[Tutor] Compute data usage from log

Luke Paireepinart rabidpoobear at gmail.com
Mon Oct 26 12:12:18 CET 2009


On Mon, Oct 26, 2009 at 3:20 AM, Christian Witts <cwitts at compuscan.co.za>wrote:

> fInput = open('/path/to/log.file', 'rb')
> total_usage = 0
> for line in fInput:
>   total_usage += int(line.split(' ')[9].strip())
> print total_usage
>

It's actually bad to assign a variable to the file object in this case
(flinput = ....) because Python will automatically close a file after you're
done with it if you iterate over it directly, but if you include a reference
it will stay open until the python program ends or you explicitly call
flinput.close().  It doesn't matter much in this example but in general it
is good practice to either
1) call foo.close() immediately after you're done using a file object, or
2) don't alias the file object and just over it directly so Python will
auto-close it.

Therefore a better (and simpler) way to do the above would be:

total_usage = 0
for line in open('/path/to/log.file'):
    total_usage += int(line.split(' ')[9])

Also note you don't need to strip the input because int() coersion ignores
whitespace anyway.

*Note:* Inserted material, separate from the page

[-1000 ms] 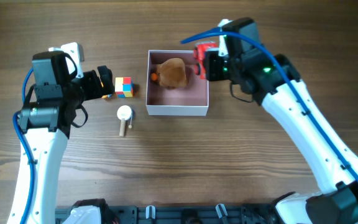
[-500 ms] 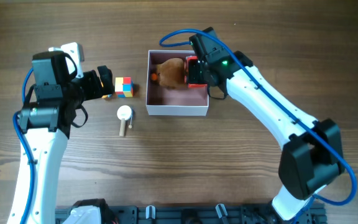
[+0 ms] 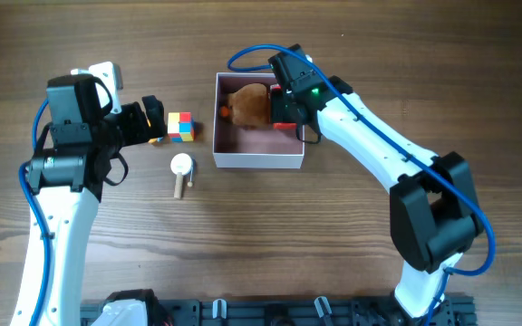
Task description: Pack container
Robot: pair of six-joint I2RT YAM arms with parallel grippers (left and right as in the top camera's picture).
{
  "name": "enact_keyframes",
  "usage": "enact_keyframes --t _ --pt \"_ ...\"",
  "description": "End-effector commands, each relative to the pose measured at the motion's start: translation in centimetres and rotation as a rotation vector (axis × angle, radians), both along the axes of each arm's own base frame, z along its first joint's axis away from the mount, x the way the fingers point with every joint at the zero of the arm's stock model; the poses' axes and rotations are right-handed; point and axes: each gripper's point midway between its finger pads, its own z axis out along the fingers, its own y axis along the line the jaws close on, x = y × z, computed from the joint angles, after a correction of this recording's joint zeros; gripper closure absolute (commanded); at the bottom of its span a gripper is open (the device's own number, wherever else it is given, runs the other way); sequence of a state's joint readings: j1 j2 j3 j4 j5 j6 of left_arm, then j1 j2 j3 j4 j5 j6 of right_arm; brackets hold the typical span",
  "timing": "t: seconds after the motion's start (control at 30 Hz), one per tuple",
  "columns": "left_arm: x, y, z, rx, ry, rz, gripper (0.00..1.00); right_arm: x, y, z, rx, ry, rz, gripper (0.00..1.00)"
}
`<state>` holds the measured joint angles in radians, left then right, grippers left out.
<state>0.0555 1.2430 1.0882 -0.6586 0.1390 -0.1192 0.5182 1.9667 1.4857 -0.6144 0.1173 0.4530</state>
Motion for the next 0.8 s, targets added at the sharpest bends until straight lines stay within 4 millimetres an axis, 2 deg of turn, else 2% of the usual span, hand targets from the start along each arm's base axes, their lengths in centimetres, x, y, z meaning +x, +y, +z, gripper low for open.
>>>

And additionally you shouldn't be opening this in binary
mode unless you're sure you want to, and I'm guessing the log file is ascii
so there's no need for the 'rb'.  (reading is default so we don't specify an
'r'.)


And since I like list comprehensions a lot, I'd probably do it like this
instead:

total_usage = sum([int(line.split(' ')[9]) for line in
open('/path/to/log.file')])

Which incidentally is even shorter, but may be less readable if you don't
use list comprehensions often.

Also, the list comprehension version is likely to be more efficient, both
because of the use of sum rather than repeated addition (sum is implemented
in C) and because list comprehensions in general are a tad faster than
explicit iteration, if i recall correctly (don't hold me to that though, I
may be wrong.)

>
> Of course this has no error checking and or niceties, but I will leave that
> up to you.

The same applies to my modifications.

Good luck, and let us know if you need anything else!